* [INSTRUCTIONS FOR THE TASK] For the data below, report the number of lines that contain the string "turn" and nothing else.

* [MATERIAL FOR THE TASK]
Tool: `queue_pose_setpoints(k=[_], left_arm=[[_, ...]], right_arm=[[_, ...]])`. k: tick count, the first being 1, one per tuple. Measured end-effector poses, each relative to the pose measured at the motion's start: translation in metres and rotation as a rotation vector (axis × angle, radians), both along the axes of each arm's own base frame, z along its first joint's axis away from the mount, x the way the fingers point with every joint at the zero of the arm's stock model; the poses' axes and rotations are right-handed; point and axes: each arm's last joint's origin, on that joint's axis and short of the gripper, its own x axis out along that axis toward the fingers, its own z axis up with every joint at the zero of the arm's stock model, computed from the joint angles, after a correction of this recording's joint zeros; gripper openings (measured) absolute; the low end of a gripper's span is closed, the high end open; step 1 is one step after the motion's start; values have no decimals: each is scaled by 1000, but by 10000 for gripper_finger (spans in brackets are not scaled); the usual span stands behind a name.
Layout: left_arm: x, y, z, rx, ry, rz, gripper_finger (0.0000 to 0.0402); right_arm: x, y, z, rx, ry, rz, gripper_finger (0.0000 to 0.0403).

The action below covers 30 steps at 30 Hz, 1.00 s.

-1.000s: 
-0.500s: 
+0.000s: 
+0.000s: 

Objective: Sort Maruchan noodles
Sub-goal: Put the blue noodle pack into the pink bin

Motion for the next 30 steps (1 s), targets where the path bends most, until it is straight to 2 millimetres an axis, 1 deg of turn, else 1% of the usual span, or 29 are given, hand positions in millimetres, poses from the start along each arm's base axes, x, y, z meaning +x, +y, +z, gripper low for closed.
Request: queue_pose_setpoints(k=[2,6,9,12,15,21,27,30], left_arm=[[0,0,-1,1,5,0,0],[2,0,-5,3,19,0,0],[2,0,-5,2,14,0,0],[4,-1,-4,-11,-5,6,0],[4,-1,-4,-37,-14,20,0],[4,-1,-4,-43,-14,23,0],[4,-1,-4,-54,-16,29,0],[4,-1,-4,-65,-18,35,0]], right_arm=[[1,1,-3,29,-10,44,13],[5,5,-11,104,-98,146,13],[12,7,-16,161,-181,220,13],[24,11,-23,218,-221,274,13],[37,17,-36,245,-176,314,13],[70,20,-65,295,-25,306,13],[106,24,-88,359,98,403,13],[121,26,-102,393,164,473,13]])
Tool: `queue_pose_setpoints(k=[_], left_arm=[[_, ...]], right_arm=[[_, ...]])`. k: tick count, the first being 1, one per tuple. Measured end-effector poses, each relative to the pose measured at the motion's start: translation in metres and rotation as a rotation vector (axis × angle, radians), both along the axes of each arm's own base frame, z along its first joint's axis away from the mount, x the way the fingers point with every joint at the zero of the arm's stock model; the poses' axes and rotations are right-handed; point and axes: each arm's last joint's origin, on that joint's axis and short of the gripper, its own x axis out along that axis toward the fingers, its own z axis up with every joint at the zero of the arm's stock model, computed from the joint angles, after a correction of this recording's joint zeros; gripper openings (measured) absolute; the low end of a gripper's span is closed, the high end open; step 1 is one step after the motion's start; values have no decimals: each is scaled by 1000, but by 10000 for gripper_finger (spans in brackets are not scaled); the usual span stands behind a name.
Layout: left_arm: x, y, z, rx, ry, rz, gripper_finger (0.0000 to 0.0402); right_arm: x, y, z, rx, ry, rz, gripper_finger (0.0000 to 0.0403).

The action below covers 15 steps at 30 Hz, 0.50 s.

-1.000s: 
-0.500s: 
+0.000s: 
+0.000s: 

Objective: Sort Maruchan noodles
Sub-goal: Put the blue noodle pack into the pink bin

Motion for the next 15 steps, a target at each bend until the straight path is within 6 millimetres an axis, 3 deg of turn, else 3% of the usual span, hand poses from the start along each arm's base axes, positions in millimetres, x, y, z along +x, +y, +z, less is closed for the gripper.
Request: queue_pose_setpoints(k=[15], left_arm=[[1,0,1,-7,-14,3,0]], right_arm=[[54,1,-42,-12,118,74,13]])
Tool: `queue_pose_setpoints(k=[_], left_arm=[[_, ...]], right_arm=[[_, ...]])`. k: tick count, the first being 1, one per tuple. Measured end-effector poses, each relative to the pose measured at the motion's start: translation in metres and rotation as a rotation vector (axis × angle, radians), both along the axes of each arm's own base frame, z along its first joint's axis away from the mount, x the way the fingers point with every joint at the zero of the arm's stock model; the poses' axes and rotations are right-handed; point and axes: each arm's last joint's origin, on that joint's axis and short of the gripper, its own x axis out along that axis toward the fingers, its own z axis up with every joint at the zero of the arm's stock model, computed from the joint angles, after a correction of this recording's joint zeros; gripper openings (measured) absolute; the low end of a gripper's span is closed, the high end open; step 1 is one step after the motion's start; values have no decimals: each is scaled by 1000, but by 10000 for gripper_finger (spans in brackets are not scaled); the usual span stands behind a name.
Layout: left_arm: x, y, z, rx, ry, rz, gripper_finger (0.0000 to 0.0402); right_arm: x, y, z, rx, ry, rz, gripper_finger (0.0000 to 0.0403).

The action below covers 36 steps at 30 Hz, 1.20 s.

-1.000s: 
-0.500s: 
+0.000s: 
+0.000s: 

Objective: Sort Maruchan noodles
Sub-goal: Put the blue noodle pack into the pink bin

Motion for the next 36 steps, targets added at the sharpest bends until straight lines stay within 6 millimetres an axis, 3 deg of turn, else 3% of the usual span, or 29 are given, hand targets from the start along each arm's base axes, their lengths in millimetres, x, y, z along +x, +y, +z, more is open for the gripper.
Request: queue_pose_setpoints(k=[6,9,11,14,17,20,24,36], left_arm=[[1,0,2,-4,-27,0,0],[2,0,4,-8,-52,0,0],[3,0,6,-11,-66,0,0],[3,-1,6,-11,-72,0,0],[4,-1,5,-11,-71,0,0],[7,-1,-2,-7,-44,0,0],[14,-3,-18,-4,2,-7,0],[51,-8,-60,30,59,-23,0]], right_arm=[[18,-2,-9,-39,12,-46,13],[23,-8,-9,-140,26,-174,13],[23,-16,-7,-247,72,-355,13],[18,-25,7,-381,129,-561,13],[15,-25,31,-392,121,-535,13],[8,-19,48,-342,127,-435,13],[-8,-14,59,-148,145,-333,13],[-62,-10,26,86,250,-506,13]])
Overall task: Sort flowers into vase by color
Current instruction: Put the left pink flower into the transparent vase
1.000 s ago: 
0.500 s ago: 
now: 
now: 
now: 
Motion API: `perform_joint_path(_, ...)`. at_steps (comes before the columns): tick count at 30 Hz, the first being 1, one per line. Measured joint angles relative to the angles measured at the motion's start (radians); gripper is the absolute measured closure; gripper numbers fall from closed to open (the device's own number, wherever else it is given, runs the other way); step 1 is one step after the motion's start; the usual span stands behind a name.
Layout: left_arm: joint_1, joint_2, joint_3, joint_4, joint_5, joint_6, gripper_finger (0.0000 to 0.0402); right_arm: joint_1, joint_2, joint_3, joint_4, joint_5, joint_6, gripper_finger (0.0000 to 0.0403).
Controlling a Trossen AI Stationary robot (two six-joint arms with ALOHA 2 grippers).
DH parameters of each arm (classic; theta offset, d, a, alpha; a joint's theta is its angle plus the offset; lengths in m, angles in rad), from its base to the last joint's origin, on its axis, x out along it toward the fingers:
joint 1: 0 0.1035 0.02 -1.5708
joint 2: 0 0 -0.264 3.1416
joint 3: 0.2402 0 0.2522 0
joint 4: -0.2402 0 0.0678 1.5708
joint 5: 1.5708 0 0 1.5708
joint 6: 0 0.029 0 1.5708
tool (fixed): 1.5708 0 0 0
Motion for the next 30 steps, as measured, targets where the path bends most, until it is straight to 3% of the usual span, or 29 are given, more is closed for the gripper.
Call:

* [REPLY TO THE EXERCISE] 3